Forgotten Knowledge: Examining the Citational Amnesia in NLP

15 min readJul 4, 2023

Have you ever wondered:

How old are the papers we cite?

Or, perhaps you have wondered how amid the push to read and cite all the shiny new papers:

are we failing to read older papers and benefit from important ideas?

Forgetting some amount of old things is useful! For example, to make room for new ideas. But, over the last few years, have we gone too far?

Join me on this empirical and visual quest as we explore questions like these about Natural Language Processing (NLP) papers with data and graphs. This blog post presents some of the key results from our ACL 2023 paper:

Forgotten Knowledge: Examining the Citational Amnesia in NLP. Janvijay Singh, Mukund Rungta, Diyi Yang, and Saif M. Mohammad. In Proceedings of the 61st Annual Meeting of the Association of Computational Linguistics (ACL-2023), Toronto, Canada. BibTeX

Key prior work:

On the Shoulders of Giants: The Growing Impact of Older Articles.
Looked at some similar questions in many fields of study in papers published will 2013. Read on to see how things changed dramatically after 2013.
Update July 5, 2023: Thanks to Emiel van Miltenburg for pointing out this other key related (and very nice) work that we inexplicably missed: On Forgetting to Cite Older Papers: An Analysis of the ACL Anthology.
Looked at whether NLP papers published between 2017 and 2019 cited more recent papers than those published between 2010 and 2014.

Motivation

(If you prefer video to text: 2-min video summarizing the Motivation)

Innovations arise on the backs of ideas from the past

Or as Confucius says: “Study the past if you would define the future.”

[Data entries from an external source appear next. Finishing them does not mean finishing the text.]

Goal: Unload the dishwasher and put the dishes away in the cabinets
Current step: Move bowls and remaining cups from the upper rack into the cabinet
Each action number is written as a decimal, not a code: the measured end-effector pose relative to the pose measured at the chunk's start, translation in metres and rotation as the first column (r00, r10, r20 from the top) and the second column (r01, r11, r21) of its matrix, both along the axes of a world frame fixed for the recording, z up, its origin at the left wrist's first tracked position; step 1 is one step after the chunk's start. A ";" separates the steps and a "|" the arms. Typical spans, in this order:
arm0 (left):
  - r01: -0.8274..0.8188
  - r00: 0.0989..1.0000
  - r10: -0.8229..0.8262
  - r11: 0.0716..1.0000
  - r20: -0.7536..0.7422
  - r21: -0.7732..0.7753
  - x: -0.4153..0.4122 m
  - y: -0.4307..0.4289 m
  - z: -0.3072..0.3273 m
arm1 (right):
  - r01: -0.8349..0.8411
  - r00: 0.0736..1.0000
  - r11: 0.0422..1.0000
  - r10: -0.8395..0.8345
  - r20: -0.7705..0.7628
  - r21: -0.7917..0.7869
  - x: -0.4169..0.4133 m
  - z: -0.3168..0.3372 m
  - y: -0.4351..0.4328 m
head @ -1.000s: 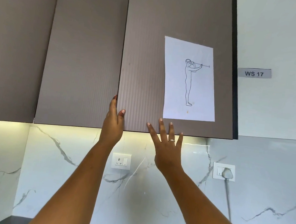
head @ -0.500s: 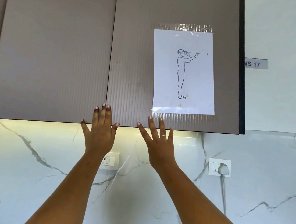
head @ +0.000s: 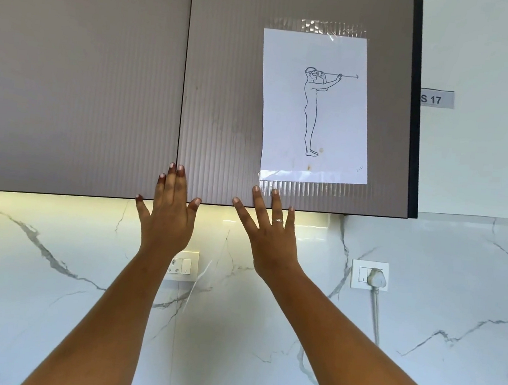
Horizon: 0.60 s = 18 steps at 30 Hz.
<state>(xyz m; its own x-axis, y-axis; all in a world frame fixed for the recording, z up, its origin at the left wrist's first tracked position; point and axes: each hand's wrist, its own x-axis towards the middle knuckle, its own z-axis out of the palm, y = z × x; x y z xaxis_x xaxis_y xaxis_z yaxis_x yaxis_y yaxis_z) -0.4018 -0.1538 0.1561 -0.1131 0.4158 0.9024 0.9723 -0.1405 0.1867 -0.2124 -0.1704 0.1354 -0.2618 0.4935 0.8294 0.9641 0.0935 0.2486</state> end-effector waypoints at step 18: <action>0.171 0.979 -0.151 0.974 0.139 -0.148 0.098 -0.037 -0.102 | -0.106 0.947 0.965 0.025 -0.320 -0.240 0.044 -0.057 -0.057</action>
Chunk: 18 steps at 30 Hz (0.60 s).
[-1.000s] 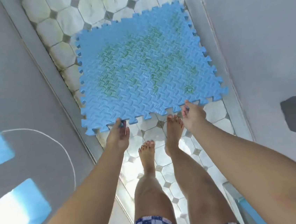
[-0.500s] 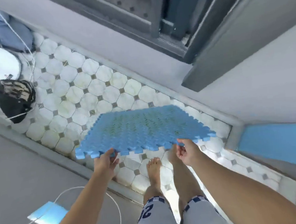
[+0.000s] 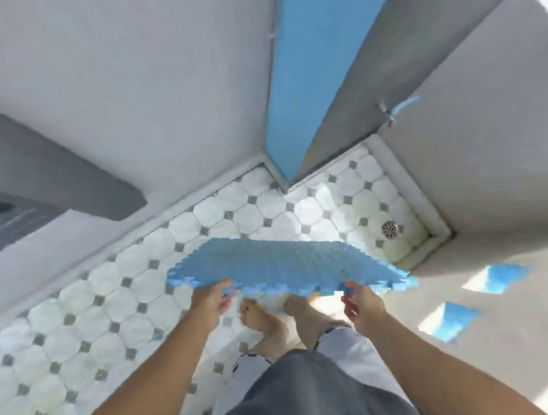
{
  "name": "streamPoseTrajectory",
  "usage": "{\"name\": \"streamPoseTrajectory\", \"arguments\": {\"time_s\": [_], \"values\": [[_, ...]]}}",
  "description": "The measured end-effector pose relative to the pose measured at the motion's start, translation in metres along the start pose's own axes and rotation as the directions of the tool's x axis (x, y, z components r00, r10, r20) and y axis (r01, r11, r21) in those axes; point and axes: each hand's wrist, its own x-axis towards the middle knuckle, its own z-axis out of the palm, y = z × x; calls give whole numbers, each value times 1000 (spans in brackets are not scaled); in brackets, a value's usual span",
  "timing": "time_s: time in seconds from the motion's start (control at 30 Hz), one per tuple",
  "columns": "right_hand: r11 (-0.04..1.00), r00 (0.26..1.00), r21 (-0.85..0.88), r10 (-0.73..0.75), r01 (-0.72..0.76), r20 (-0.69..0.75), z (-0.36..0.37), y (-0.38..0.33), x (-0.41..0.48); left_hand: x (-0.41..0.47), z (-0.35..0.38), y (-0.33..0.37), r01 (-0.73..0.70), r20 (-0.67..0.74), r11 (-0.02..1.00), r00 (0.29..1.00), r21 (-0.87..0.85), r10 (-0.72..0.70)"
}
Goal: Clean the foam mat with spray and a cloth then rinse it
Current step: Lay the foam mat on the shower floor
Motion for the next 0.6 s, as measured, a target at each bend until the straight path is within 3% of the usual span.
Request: {"name": "streamPoseTrajectory", "arguments": {"time_s": [0.17,0.33,0.6], "values": [[956,996,292,5,20,-86,-66,-22,20,-9,124,37,-88,152,959,987,269,48],[900,982,427,-5,86,-189,-105,-45,54,-3,230,67,-206,242,823,966,529,86],[805,959,585,79,99,-271,-132,-90,93,6,359,105,-367,370,635,919,680,135]]}}
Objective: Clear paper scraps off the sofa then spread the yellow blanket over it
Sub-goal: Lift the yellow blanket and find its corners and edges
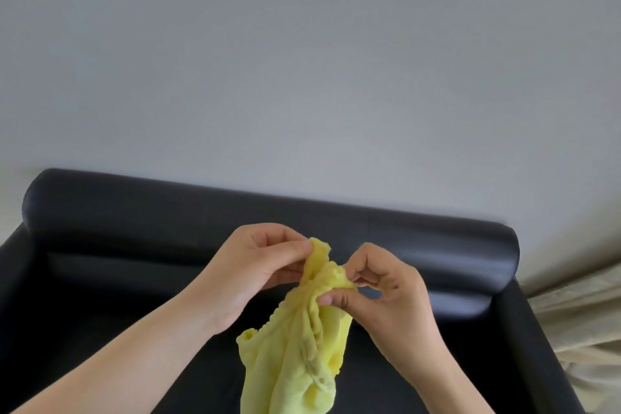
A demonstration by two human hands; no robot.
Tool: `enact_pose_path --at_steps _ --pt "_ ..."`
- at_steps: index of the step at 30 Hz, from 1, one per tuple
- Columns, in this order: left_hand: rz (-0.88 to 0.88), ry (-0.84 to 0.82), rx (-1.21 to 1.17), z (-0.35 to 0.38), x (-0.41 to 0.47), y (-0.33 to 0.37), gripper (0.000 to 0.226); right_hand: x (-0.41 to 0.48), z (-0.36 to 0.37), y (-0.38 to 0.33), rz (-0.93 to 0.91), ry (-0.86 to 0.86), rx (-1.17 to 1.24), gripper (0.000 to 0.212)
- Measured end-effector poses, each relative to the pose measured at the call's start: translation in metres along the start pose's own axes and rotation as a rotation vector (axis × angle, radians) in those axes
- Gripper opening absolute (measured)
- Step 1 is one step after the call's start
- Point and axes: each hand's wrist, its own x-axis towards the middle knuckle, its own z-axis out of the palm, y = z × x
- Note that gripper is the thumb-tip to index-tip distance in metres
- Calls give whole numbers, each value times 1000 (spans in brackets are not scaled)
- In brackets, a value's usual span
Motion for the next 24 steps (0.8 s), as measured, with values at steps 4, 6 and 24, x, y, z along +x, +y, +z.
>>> enact_pose_path --at_steps 4,6,24 --pt "151 -59 262 5 -3 4 11 4 -6 3 13 -52 -16 29" --pt "153 -63 276 6 -2 4 11 2 -8 2 -4 -57 -10 27" --pt "257 -193 242 3 -7 -6 20 7 -15 5 184 -130 138 27"
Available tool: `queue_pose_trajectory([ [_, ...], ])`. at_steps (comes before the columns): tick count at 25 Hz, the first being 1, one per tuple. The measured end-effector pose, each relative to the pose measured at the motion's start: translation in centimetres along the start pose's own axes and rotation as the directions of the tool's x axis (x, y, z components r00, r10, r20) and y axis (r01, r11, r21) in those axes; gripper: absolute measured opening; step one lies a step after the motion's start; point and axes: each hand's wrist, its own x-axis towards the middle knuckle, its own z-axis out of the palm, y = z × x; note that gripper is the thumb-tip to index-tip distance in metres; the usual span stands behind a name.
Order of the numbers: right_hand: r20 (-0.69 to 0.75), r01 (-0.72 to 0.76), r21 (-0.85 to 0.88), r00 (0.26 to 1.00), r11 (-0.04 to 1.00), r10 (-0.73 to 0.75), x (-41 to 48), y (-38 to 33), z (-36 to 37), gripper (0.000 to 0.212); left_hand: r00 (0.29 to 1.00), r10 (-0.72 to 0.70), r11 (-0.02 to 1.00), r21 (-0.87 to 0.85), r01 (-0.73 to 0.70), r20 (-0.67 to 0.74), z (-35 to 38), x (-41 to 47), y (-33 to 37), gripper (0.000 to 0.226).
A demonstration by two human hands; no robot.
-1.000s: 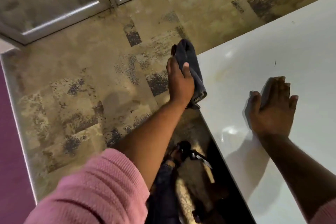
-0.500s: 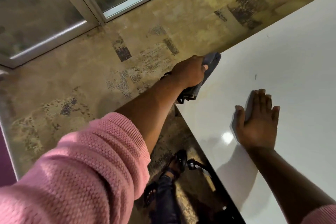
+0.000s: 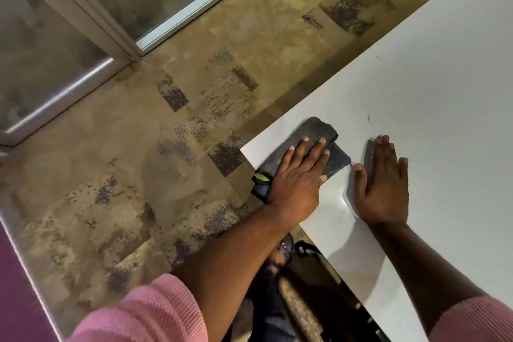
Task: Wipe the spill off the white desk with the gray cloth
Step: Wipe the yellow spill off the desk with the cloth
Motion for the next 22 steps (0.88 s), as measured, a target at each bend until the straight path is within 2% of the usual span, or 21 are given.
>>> queue_pose_trajectory([
  [2,-0.033,-0.06,0.103,0.997,0.993,0.063,0.2,0.1,-0.2,0.062,0.996,0.083,0.997,0.004,-0.083,0.037,-0.3,3.1,1.4,0.054],
  [3,-0.061,-0.133,0.169,0.987,0.977,0.145,0.2,0.1,-0.3,0.06,0.994,0.101,0.995,-0.001,-0.102,0.047,-0.2,4.4,2.2,0.054],
  [5,-0.119,-0.3,0.289,0.931,0.909,0.345,-0.2,-0.1,-0.5,0.058,0.993,0.108,0.993,-0.049,-0.106,0.053,0.3,5.5,3.7,0.056],
  [8,-0.149,-0.459,0.353,0.833,0.815,0.533,-2.4,-1.1,-1.1,0.058,0.97,0.203,0.969,-0.169,-0.179,0.132,0.4,4.2,4.8,0.059],
  [11,-0.137,-0.564,0.352,0.759,0.747,0.637,-4.4,-3.8,-1.6,0.062,0.907,0.342,0.903,-0.352,-0.245,0.245,-1.8,3.0,4.2,0.061],
  [12,-0.131,-0.577,0.352,0.749,0.737,0.649,-4.4,-5.0,-1.9,0.063,0.901,0.36,0.869,-0.438,-0.229,0.243,-2.9,3.1,3.2,0.059],
  [14,-0.117,-0.57,0.328,0.767,0.753,0.631,-4.0,-7.8,-1.9,0.064,0.938,0.317,0.83,-0.518,-0.205,0.137,-4.8,3.4,-0.1,0.054],
  [16,-0.104,-0.548,0.266,0.801,0.793,0.589,-2.2,-10.9,-1.5,0.067,0.964,0.265,0.892,-0.387,-0.233,0.03,-6.0,4.6,-4.5,0.051],
  [19,-0.054,-0.567,0.102,0.817,0.817,0.574,1.6,-14.2,0.2,0.069,0.946,0.302,0.953,-0.057,-0.297,0.116,-6.5,7.9,-8.9,0.06],
  [22,-0.037,-0.574,-0.072,0.819,0.816,0.572,2.5,-14.4,2.3,0.07,0.889,0.411,0.901,0.056,-0.43,0.204,-5.4,9.9,-8.8,0.066],
])
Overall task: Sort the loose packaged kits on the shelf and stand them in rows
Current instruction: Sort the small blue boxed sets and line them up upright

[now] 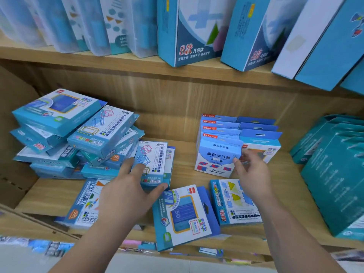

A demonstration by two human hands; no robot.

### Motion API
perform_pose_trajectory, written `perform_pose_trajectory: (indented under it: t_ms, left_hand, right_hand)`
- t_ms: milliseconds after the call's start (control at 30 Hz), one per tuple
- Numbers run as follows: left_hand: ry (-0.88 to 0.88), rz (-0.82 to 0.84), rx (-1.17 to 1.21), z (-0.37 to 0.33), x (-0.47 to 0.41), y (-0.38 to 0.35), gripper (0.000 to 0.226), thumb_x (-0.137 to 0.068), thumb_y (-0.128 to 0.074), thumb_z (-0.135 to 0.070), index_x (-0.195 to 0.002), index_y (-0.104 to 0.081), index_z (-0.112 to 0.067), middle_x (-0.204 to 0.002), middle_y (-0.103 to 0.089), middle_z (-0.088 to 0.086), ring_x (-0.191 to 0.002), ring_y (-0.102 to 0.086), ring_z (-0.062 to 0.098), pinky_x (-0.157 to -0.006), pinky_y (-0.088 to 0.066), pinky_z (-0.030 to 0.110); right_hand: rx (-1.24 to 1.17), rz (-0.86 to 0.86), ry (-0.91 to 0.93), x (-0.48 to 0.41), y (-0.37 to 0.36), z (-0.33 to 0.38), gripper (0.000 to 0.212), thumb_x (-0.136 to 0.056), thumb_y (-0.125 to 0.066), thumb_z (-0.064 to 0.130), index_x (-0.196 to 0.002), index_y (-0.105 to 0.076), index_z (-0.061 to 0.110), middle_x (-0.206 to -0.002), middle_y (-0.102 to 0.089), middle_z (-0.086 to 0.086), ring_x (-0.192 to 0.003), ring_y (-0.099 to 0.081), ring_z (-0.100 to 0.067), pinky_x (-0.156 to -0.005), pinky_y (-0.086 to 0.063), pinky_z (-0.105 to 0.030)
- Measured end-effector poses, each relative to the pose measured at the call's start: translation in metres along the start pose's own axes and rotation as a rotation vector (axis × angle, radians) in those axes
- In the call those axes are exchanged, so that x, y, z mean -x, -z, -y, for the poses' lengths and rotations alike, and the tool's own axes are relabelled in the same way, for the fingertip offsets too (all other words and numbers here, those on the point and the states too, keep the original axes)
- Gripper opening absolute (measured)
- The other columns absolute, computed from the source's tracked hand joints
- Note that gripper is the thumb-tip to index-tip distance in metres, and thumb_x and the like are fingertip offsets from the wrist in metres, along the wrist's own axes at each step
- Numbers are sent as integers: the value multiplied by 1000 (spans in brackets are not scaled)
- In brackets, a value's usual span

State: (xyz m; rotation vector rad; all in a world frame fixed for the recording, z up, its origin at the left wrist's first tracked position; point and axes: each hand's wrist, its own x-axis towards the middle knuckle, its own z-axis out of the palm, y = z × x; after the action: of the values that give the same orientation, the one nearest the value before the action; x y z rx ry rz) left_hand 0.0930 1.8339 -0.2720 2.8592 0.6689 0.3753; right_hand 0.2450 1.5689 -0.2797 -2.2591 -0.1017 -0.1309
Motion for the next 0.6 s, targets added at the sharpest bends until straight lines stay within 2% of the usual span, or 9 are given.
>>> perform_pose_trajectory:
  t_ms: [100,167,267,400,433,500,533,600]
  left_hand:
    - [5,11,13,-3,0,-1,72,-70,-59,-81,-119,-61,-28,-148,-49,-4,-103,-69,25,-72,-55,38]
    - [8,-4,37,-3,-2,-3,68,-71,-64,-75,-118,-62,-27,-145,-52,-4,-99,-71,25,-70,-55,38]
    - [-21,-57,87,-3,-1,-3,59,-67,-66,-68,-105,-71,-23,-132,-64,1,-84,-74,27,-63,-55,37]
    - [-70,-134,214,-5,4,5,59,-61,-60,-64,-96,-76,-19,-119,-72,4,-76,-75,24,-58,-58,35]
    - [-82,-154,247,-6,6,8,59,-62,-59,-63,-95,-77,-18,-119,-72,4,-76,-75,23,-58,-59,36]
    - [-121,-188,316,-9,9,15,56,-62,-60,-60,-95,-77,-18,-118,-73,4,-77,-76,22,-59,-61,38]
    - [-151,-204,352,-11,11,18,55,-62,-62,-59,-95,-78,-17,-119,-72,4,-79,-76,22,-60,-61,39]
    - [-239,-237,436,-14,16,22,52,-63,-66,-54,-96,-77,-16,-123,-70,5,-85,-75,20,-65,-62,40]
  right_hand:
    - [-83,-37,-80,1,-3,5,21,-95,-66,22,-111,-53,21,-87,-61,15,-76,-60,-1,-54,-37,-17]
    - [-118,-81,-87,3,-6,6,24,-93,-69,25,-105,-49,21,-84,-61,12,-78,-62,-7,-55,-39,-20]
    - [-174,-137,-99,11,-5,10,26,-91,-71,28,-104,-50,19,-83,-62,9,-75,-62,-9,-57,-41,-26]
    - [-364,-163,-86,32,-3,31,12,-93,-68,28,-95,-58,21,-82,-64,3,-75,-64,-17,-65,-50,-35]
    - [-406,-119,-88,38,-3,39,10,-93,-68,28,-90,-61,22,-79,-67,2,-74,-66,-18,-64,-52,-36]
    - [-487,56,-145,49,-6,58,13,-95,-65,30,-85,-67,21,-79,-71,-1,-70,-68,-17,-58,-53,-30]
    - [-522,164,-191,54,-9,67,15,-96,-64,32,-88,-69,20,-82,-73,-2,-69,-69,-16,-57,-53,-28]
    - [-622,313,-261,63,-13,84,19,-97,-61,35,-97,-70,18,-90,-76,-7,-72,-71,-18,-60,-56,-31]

Thus, it is not surprising that a central characteristic of the scientific method and modern scientific writing is to discuss other work: to build on ideas, to critique or reject earlier conclusions, to borrow ideas from other fields, and to situate the proposed work. Even when proposing something that others might consider dramatically novel, it is widely believed that these new ideas have been made possible because of a number of older ideas. Citation (referring to another paper in a prescribed format) is the primary mechanism to point the reader to these prior pieces of work and also to assign credit for shaping current work. Thus, we argue that:

examining citation patterns across time can lead to crucial insights into what we value, what we have forgotten, and what we should do in the future.

Of particular interest is the extent to which good older work is being forgotten — citational amnesia. More specifically, for this work, we define:

Citational Amnesia: the tendency to not cite enough relevant good work from the past (more than some k years old).

We cannot directly measure citational amnesia empirically because determining “enough”, “relevance”, and “good” require expert researcher judgment. However, what we can measure is the collective tendency of a field to cite older work. Such an empirical finding enables reflection on citational amnesia. A dramatic drop in our tendency to cite older work should give us cause to ponder whether we are putting enough effort to read older papers (and stand on the proverbial shoulders of giants).

Note that we are:

WHY NLP?

Language is social. NLP applications have complex social implications.
There have been notable and frequent gains in NLP research in recent years.
NLP technology is becoming increasingly ubiquitous in society.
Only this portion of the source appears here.